Slutes, Browning, Zlaket Sakrison, P.C., by A. John Pelander, Tucson, for defendant/appellee.

OPINION

HATHAWAY, Chief Judge.

In this appeal we decide the issue of whether the “other insurance” clause of an injured party’s auto insurance policy applies while the insured is a passenger in another auto, the driver of which carries his own insurance.

Maria Almagro was injured in an auto accident in Pima County on August 13, 1979. On that date, Maria’s father had effective auto insurance policies with both Allstate Insurance Company and the Farmers Insurance Group. Both policies included medical payment coverage in the amount of $5,000 for Maria. Maria was injured while traveling as a passenger in a car driven by Sandra Parsons. The policy covering Sandra was issued by Royal Globe Insurance Company and had a guest medical payment provision in the amount of $2,000.

Maria incurred medical expenses of $8,198.54 in the accident. She requested medical payments under the Farmers policy and was paid $5,000. In addition, Royal Globe offered its $2,000 in medical payments to her. She declined on the basis that it would reduce any ultimate recovery from the liability portion of the policy. Maria also made demand on Allstate for $5,000. Allstate refused and offered excess coverage after the Farmers and Royal Globe medical payments coverage had been depleted.

The issue of whether Allstate’s “other insurance” clause applied to make its coverage excess reached the trial court on cross-motions for summary judgment. The court concluded the “other insurance” clause applied and ruled that Maria could recover against Allstate only the amount of medical expenses incurred and proven over and above $7,000.

Allstate’s “other insurance” clause in its automobile medical payments policy provides:

“If There is Other Insurance

When this coverage applies to a substitute auto or non-owned auto, Allstate will pay only after all other collectible auto medical insurance has been exhausted. When this coverage applies to a replacement auto or additional auto, this policy will not apply if you have other collectible auto medical insurance.”

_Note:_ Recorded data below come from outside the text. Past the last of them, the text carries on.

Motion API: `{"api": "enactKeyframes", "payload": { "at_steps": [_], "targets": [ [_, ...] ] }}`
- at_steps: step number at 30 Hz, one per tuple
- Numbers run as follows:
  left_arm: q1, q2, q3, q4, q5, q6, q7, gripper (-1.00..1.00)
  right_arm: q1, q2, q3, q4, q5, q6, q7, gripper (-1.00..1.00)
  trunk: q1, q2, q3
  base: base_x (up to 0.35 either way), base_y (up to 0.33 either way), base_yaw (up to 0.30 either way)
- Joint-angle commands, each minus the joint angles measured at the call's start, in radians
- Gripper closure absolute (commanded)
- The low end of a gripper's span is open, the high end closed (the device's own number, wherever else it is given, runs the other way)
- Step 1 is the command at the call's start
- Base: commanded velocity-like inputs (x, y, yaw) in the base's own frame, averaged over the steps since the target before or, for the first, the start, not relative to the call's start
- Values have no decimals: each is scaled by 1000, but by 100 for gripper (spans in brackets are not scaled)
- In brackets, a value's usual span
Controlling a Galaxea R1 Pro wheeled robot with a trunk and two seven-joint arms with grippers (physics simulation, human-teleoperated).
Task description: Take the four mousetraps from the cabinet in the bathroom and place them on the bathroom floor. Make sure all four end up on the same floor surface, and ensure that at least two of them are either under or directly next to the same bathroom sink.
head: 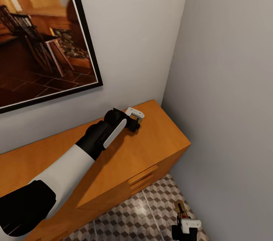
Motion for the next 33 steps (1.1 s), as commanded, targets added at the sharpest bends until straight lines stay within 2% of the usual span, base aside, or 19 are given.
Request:
{"api": "enactKeyframes", "payload": {
  "at_steps": [1,10,15,19,33],
  "targets": [
    [-1,0,-2,-1,10,3,10,-100,-1,0,9,1,-5,-2,-6,100,1,-2,-2,0,0,0],
    [0,-1,-9,-1,10,3,10,-100,-1,0,9,1,-5,-2,-6,100,1,-2,-9,0,0,0],
    [1,-1,-48,-2,10,3,10,-100,-1,0,9,1,-5,-2,-6,100,1,-2,-11,0,0,0],
    [0,-1,-59,-5,10,3,10,-100,-1,0,9,1,-5,-2,-6,100,1,-2,-11,0,0,0],
    [1,-10,-64,-7,10,3,10,-100,-1,0,9,1,-5,-2,-6,100,1,-2,-11,0,0,0]
  ]
}}
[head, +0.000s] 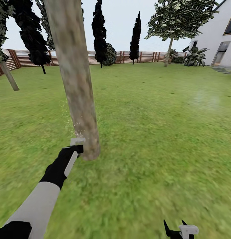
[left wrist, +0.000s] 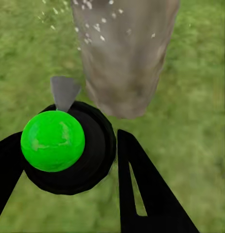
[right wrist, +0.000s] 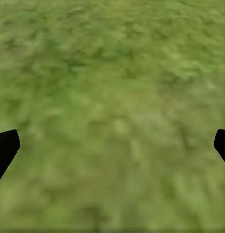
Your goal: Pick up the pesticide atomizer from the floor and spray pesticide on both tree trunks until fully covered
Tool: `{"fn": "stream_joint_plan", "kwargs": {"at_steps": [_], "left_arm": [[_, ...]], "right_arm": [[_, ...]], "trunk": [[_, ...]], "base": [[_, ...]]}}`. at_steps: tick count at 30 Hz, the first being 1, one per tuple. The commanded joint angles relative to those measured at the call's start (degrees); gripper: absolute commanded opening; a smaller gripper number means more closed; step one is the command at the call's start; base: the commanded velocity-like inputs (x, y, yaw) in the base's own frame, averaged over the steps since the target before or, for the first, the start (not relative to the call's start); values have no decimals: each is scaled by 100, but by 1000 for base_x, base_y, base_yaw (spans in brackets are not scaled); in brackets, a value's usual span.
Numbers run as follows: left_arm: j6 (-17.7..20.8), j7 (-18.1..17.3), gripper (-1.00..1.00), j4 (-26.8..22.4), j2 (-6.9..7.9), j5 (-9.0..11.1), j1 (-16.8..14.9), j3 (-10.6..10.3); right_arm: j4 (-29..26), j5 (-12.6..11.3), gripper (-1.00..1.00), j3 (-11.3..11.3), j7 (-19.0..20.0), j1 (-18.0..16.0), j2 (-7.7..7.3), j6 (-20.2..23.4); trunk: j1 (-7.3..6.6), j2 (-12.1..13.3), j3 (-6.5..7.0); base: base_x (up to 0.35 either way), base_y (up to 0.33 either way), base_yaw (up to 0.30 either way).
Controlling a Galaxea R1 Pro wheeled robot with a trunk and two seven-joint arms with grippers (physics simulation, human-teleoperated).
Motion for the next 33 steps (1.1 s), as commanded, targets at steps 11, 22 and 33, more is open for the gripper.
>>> {"fn": "stream_joint_plan", "kwargs": {"at_steps": [11, 22, 33], "left_arm": [[904, -16, -100, -1188, 241, 5, -3, 77], [2152, -352, -100, -1937, 237, 7, -169, 23], [2321, -436, -100, -2296, 117, 35, -454, 79]], "right_arm": [[-1, 0, 100, 0, 0, 0, 0, 0], [-1, 0, 100, 0, 0, 0, 0, 0], [1, 0, 100, 0, 0, 0, 0, 0]], "trunk": [[0, 0, 0], [0, 0, 0], [0, 0, 0]], "base": [[0, 0, 0], [0, 0, 0], [0, 0, 0]]}}
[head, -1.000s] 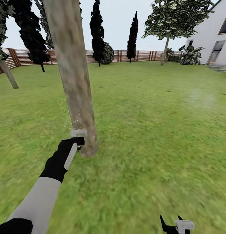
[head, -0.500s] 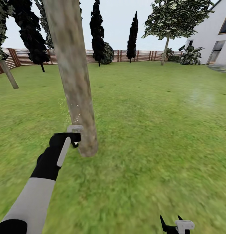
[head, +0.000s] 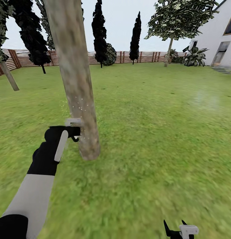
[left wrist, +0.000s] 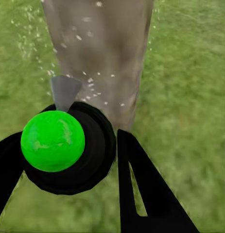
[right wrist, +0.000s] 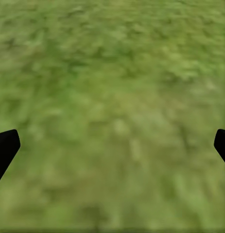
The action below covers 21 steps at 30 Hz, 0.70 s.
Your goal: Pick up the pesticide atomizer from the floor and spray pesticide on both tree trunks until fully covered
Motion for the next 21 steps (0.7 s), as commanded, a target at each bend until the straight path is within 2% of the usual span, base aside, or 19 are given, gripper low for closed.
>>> {"fn": "stream_joint_plan", "kwargs": {"at_steps": [1, 3, 7, 11, 14, 18, 21], "left_arm": [[-4, 1, -100, -12, 58, 94, 3, 5], [4, 0, -100, -136, 76, 171, 2, 0], [21, 0, -100, -238, 12, 195, -93, -7], [28, 13, -100, -255, 121, 139, 8, -69], [-58, 47, -100, -256, 129, 111, 779, -41], [-147, 108, -100, -175, 89, 93, 1261, -65], [-389, 147, -100, -161, 62, 92, 1545, -57]], "right_arm": [[-1, 0, 100, 0, 0, 0, 0, 0], [1, 0, 100, 0, 0, 0, 0, 0], [6, 0, 100, 0, 0, 0, 0, 0], [7, 2, 100, 0, 0, 0, 0, 0], [6, 3, 100, 0, 0, 0, 0, 0], [7, 8, 100, 0, 0, 0, 0, 0], [7, 7, 100, 0, 0, 0, 0, 0]], "trunk": [[0, 0, 0], [0, 0, 0], [0, 0, 0], [0, 0, 0], [0, 0, 0], [0, 0, 0], [0, 0, 0]], "base": [[0, 0, 0], [0, 0, 0], [0, 0, 0], [0, 0, 0], [0, 0, 0], [0, 0, 0], [0, 0, 0]]}}
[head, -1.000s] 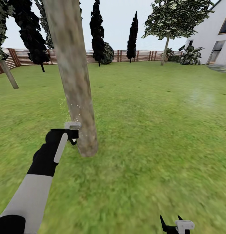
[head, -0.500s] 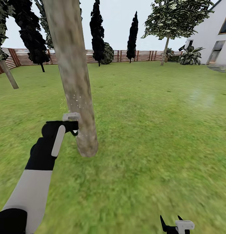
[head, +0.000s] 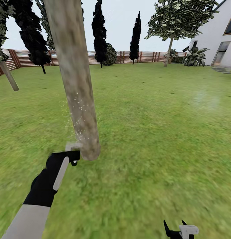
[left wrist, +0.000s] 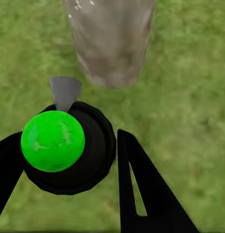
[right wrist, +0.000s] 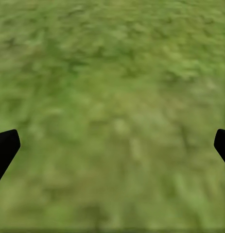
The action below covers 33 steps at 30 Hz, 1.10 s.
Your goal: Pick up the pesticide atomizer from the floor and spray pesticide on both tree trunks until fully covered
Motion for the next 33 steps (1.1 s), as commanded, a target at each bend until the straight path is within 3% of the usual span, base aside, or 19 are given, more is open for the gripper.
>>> {"fn": "stream_joint_plan", "kwargs": {"at_steps": [1, 6, 9, 11, 15, 20, 33], "left_arm": [[-119, 71, -100, 1, 0, -6, 118, 19], [-1464, 643, -100, 410, 0, 10, 685, 33], [-2352, 712, -100, 1351, 37, 11, 844, 64], [-2588, 716, -100, 1570, 36, 1, 855, 52], [-2676, 726, -100, 1634, 21, -5, 865, 45], [-2692, 1020, -100, 1645, -8, 20, 866, 41], [-2701, 1034, -100, 1646, -30, 58, 866, 21]], "right_arm": [[0, -1, 100, 0, 0, 0, 0, 0], [0, -1, 100, 0, 0, 0, 0, 0], [0, 1, 100, 0, 0, 0, 0, 0], [0, 2, 100, 0, 0, 0, 0, 0], [0, -1, 100, 0, 0, 0, 0, 0], [0, -3, 100, 0, 0, 0, 0, 0], [0, -7, 100, 0, 0, 0, 2, 0]], "trunk": [[0, 0, 0], [0, 0, 0], [0, 0, 0], [0, 0, 0], [0, 0, 0], [0, 0, 0], [0, 0, 0]], "base": [[0, 0, 0], [85, -127, 0], [137, -242, 0], [138, -250, 0], [138, -251, 0], [138, -251, 0], [112, -256, 107]]}}
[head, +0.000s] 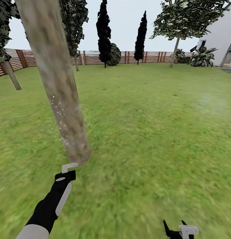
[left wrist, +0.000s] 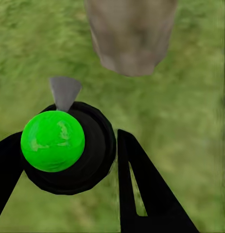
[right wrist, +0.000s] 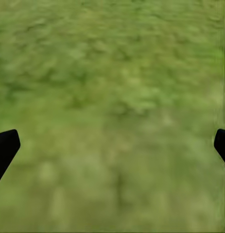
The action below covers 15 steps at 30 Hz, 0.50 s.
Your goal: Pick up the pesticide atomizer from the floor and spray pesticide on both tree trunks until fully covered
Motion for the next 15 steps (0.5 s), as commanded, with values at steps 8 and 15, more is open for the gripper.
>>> {"fn": "stream_joint_plan", "kwargs": {"at_steps": [8, 15], "left_arm": [[1, 3, -100, 0, 8, -11, 0, 24], [1, 3, -100, 0, 9, -9, 0, 28]], "right_arm": [[0, 0, 100, 0, 0, 0, -2, 0], [0, 0, 100, 0, 0, 0, 6, 0]], "trunk": [[0, 0, 0], [0, 0, 0]], "base": [[18, -269, 5], [213, -207, 228]]}}
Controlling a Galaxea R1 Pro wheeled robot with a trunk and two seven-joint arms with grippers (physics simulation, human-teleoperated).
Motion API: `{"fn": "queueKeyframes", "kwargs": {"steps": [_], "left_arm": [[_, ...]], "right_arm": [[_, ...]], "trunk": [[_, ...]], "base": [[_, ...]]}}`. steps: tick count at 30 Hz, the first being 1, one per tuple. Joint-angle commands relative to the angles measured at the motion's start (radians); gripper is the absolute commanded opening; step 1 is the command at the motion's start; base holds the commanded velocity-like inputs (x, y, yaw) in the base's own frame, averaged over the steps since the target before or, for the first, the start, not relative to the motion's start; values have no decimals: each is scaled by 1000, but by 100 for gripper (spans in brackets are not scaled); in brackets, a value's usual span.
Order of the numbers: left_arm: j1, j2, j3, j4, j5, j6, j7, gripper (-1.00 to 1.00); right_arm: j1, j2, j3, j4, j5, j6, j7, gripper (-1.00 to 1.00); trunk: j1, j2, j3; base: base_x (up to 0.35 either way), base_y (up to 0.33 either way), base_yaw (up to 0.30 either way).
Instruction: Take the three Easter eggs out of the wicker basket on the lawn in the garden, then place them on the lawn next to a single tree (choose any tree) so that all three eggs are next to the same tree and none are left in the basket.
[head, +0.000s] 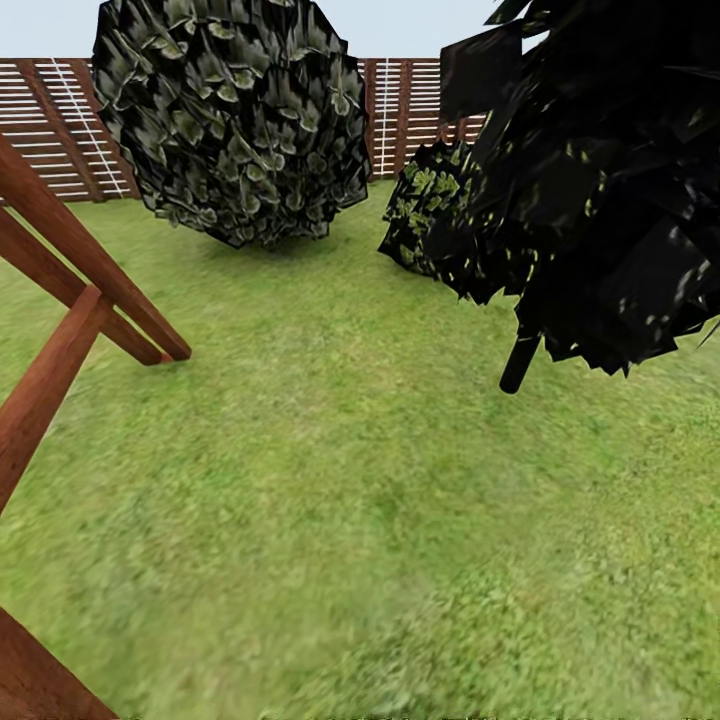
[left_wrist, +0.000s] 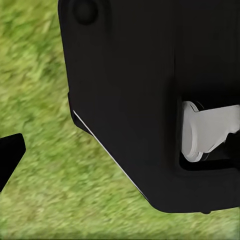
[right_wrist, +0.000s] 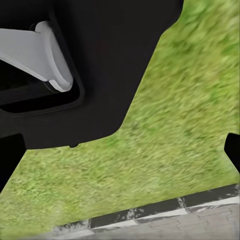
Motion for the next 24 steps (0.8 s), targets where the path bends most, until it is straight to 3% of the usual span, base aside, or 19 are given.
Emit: {"fn": "queueKeyframes", "kwargs": {"steps": [1, 24], "left_arm": [[-1, 0, -6, 1, -1, -4, 2, 100], [-1, 0, -6, 1, -2, -4, 2, 100]], "right_arm": [[0, 0, -6, 1, 0, -4, 1, 100], [0, 1, -5, 1, 0, -4, 1, 100]], "trunk": [[0, -2, -3], [0, -2, -41]], "base": [[0, 0, 0], [0, 0, 0]]}}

“Substitute auto” or “non-owned auto” are not specifically defined in the policy. However, both are included under the “insured autos” section in the medical payments policy:

“Insured Autos

* * * * * *

(3) A substitute four wheel private passenger or utility auto, not owned by you or a resident of your household, being temporarily used while your insured auto is being serviced or repaired, or if your insured auto is stolen or destroyed.
(4) A non-owned auto used with the permission of the owner.
This auto must not be available or furnished for the regular use of a person insured.”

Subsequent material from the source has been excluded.